Question

25 g of 116oC steam are bubbled into 0.2384 kg of water at 8oC. Find the final temperature of the system.

Answer 1

Answer: The final temperature of the system will be
`13.14^0C`

Step-by-step explanation:

`heat_(absorbed)=heat_(released)`

As we know that,

`Q=m* c* \Delta T=m* c* (T_(final)-T_(initial))`

`m_1* c_1* (T_(final)-T_1)=-[m_2* c_2* (T_(final)-T_2)]` .................(1)

where,

q = heat absorbed or released

`m_1` = mass of steam = 25 g

`m_2` = mass of water = 0.2384 kg = 238.4 g (1kg=1000g)

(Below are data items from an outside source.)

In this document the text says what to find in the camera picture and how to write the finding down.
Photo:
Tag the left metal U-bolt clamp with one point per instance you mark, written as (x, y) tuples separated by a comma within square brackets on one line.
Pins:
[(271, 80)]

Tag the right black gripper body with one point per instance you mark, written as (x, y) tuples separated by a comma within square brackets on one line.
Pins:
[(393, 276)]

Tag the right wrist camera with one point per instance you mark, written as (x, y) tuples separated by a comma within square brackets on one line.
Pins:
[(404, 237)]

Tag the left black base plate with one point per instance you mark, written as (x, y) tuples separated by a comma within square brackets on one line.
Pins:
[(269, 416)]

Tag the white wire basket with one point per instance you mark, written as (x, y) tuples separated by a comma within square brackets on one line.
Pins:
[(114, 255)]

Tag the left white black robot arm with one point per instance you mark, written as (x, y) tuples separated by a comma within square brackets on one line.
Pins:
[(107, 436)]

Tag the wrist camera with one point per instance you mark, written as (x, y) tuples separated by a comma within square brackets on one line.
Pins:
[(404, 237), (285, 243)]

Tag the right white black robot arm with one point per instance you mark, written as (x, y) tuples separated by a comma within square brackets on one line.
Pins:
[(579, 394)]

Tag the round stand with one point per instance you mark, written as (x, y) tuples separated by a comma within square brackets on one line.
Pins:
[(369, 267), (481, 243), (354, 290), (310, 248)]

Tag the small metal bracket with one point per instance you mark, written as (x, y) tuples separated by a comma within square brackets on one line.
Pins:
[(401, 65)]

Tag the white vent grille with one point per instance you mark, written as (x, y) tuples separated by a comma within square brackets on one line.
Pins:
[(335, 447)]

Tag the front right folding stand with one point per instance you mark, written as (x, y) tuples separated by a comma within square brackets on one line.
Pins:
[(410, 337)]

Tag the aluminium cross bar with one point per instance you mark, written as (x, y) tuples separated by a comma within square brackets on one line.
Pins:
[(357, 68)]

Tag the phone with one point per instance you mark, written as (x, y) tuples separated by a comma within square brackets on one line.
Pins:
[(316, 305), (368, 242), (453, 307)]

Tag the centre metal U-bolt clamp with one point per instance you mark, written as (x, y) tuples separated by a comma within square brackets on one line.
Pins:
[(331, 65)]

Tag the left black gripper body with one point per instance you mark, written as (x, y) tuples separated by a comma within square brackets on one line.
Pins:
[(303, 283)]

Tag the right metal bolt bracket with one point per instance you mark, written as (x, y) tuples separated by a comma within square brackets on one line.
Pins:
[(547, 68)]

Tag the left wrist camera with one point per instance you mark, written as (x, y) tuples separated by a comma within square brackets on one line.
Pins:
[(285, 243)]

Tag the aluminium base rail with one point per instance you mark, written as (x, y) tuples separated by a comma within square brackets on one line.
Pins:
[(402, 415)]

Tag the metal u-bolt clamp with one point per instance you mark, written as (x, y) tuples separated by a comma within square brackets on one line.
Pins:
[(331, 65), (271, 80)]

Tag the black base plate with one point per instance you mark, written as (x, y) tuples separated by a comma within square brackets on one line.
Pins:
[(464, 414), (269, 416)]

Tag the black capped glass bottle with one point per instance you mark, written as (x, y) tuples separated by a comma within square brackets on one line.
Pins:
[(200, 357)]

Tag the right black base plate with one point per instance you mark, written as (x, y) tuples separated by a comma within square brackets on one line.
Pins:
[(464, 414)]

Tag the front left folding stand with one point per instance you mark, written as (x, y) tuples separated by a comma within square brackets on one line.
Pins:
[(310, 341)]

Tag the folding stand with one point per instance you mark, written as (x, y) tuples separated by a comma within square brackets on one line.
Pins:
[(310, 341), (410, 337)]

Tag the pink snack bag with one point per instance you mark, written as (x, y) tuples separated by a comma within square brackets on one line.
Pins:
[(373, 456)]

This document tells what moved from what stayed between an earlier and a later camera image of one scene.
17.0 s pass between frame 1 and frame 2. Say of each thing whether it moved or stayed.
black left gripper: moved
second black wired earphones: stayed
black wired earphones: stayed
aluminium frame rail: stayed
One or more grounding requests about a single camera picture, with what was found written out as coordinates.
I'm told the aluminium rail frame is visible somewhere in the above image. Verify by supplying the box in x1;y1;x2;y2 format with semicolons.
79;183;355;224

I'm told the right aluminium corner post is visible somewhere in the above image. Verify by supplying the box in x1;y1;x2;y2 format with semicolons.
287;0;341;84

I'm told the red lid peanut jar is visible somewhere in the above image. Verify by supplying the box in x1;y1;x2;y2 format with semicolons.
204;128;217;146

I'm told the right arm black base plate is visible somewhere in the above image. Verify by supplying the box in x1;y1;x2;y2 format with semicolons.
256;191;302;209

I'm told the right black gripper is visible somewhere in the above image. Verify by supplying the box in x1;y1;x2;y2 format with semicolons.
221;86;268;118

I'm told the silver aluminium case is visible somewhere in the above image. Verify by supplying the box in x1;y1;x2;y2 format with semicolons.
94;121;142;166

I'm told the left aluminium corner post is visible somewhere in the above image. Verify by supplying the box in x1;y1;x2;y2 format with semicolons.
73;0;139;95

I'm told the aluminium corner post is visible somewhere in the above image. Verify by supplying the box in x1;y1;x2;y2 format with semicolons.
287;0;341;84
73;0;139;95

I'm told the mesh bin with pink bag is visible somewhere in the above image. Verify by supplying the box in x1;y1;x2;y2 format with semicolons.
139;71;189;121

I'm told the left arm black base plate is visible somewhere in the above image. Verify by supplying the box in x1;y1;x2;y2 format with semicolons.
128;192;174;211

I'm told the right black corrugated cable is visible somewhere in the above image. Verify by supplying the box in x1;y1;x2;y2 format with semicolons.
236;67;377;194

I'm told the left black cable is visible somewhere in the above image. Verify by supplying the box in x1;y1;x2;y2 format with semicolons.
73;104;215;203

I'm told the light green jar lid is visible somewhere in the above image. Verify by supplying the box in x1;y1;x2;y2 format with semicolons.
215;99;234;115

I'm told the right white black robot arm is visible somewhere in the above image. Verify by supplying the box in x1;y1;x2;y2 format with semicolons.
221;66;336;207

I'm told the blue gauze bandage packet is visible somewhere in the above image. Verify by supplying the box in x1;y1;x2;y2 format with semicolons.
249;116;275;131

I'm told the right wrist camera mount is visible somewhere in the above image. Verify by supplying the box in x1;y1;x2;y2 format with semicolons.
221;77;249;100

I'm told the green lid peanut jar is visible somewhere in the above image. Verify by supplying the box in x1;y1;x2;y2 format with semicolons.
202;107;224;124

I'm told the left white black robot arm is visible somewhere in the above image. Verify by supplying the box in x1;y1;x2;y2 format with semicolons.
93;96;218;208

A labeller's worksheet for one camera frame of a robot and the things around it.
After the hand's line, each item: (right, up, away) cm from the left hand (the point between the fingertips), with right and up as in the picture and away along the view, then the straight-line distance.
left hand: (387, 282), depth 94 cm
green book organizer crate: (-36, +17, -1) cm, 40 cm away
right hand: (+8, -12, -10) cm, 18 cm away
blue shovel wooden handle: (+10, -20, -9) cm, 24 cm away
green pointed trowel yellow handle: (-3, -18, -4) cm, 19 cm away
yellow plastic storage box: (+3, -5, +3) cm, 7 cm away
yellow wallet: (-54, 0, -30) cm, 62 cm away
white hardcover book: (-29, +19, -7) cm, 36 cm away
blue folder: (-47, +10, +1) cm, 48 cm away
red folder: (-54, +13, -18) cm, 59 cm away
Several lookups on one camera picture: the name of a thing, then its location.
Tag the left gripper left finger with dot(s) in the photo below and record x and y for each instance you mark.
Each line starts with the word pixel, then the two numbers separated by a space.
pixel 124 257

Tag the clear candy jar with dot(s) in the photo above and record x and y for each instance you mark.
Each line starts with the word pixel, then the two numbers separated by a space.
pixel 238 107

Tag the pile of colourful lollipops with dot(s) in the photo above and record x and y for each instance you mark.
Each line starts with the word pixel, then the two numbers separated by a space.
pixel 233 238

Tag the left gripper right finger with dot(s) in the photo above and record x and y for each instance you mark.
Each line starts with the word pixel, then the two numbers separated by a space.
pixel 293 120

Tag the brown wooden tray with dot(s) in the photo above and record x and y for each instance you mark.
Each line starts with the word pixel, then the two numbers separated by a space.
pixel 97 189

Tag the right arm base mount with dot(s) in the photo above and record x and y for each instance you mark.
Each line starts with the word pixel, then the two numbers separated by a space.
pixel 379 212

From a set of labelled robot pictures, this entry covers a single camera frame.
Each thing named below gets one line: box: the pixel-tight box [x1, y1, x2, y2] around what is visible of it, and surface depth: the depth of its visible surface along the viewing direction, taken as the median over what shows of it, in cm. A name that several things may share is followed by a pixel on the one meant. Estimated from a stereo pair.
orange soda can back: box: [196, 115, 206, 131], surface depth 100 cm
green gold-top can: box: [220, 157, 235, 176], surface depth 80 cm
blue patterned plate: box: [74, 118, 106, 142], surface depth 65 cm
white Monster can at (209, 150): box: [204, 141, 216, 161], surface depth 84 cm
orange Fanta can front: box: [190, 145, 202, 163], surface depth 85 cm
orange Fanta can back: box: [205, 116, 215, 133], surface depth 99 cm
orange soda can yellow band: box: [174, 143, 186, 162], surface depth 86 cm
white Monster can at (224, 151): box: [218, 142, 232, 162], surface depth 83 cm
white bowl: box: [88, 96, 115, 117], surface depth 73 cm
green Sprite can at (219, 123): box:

`T_(final)` = final temperature = ?

`T_1` = temperature of steam =
`116^oC`

`T_2` = temperature of water =
`8^oC`

`c_1` = specific heat of steam =
`1.996J/g^0C`

`c_2` = specific heat of water=
`4.184J/g^0C`

Now put all the given values in equation (1), we get

`25g* 1.996J/g^0C* (T_(final)-116)=-[238.4g* 4.184J/g^0C* (T_(final)-8)]`

`T_(final)=13.14^0C`

Therefore, the final temperature of the system will be
`13.14^0C`